He Sang, Liang Shanshan, Meng Lijun, Cao Liyong, Ye Guoyou
Shenzhen Branch, Guangdong Laboratory of Lingnan Modern Agriculture, Genome Analysis Laboratory of the Ministry of Agriculture and Rural Affairs, Agricultural Genomics Institute at Shenzhen, Chinese Academy of Agricultural Sciences, Shenzhen, 518124, China.
CAAS-IRRI Joint Laboratory for Genomics-Assisted Germplasm Enhancement, Agricultural Genomics Institute at Shenzhen, Chinese Academy of Agricultural Sciences, Shenzhen, 518124, China.
Rice (N Y). 2023 Jun 7;16(1):27. doi: 10.1186/s12284-023-00643-2.
The multi-environment genomic selection enables plant breeders to select varieties resilient to diverse environments or particularly adapted to specific environments, which holds a great potential to be used in rice breeding. To realize the multi-environment genomic selection, a robust training set with multi-environment phenotypic data is of necessity. Considering the huge potential of genomic prediction enhanced sparse phenotyping on the cost saving of multi-environment trials (MET), the establishment of a multi-environment training set could also benefit from it. Optimizing the genomic prediction methods is also crucial to enhance the multi-environment genomic selection. Using haplotype-based genomic prediction models is able to capture local epistatic effects which could be conserved and accumulated across generations much like additive effects thereby benefitting breeding. However, previous studies often used fixed length haplotypes composed by a few adjacent molecular markers disregarding the linkage disequilibrium (LD) which is of essential role in determining the haplotype length. In our study, based on three rice populations with different sizes and compositions, we investigated the usefulness and effectiveness of multi-environment training sets with varying phenotyping intensities and different haplotype-based genomic prediction models based on LD-derived haplotype blocks for two agronomic traits, i.e., days to heading (DTH) and plant height (PH). Results showed that phenotyping merely 30% records in multi-environment training set is able to provide a comparable prediction accuracy to high phenotyping intensities; the local epistatic effects are much likely existent in DTH; dividing the LD-derived haplotype blocks into small segments with two or three single nucleotide polymorphisms (SNPs) helps to maintain the predictive ability of haplotype-based models in large populations; modelling the covariances between environments improves genomic prediction accuracy. Our study provides means to improve the efficiency of multi-environment genomic selection in rice.

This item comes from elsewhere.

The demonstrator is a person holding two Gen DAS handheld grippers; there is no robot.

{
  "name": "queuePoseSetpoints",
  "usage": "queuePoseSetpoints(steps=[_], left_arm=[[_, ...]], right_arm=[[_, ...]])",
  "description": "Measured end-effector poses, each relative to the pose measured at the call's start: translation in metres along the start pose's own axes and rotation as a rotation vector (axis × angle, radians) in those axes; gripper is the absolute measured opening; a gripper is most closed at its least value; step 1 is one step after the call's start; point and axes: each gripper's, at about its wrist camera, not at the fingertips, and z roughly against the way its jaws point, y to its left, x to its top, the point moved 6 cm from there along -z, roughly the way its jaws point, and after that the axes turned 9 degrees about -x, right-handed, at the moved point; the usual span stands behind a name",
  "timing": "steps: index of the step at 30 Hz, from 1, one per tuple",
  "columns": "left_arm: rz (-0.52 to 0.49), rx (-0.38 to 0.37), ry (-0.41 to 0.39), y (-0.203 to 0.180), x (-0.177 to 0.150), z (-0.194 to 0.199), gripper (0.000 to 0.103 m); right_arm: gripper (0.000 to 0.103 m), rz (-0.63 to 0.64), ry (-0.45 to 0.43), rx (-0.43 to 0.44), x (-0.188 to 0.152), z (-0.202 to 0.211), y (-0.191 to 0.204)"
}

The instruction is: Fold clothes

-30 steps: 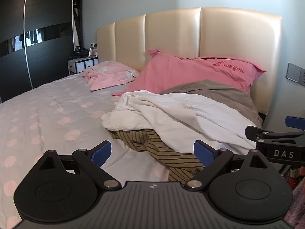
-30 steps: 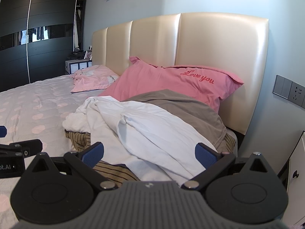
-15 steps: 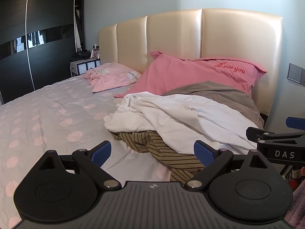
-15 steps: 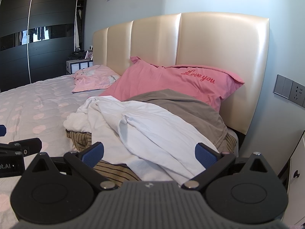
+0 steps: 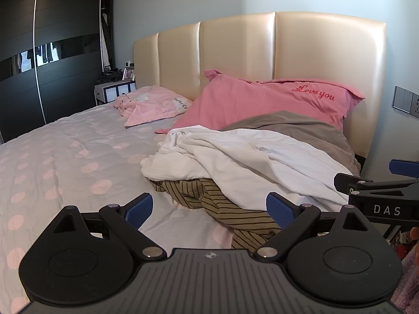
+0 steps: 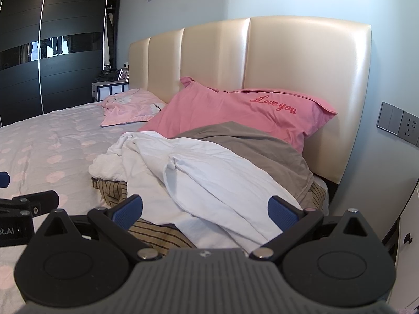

多环境基因组选择使植物育种者能够选择对多种环境具有抗性或特别适应特定环境的品种,这在水稻育种中具有巨大的应用潜力。为了实现多环境基因组选择,拥有一个包含多环境表型数据的强大训练集是必要的。考虑到基因组预测增强稀疏表型在节省多环境试验(MET)成本方面的巨大潜力,多环境训练集的建立也可以从中受益。优化基因组预测方法对于增强多环境基因组选择也至关重要。使用基于单倍型的基因组预测模型能够捕获局部上位性效应,这种效应可以像加性效应一样在世代间保守和积累,从而有利于育种。然而,以前的研究通常使用由少数相邻分子标记组成的固定长度单倍型,而忽略了在确定单倍型长度中起关键作用的连锁不平衡(LD)。在我们的研究中,基于三个不同大小和组成的水稻群体,我们研究了具有不同表型强度的多环境训练集以及基于LD衍生单倍型块的不同基于单倍型的基因组预测模型对两个农艺性状(即抽穗天数(DTH)和株高(PH))的有效性和实用性。结果表明,在多环境训练集中仅对30%的记录进行表型分析就能提供与高表型强度相当的预测准确性;DTH中很可能存在局部上位性效应;将LD衍生的单倍型块分成包含两到三个单核苷酸多态性(SNP)的小片段有助于在大群体中保持基于单倍型模型的预测能力;对环境间的协方差进行建模可提高基因组预测准确性。我们的研究为提高水稻多环境基因组选择的效率提供了方法。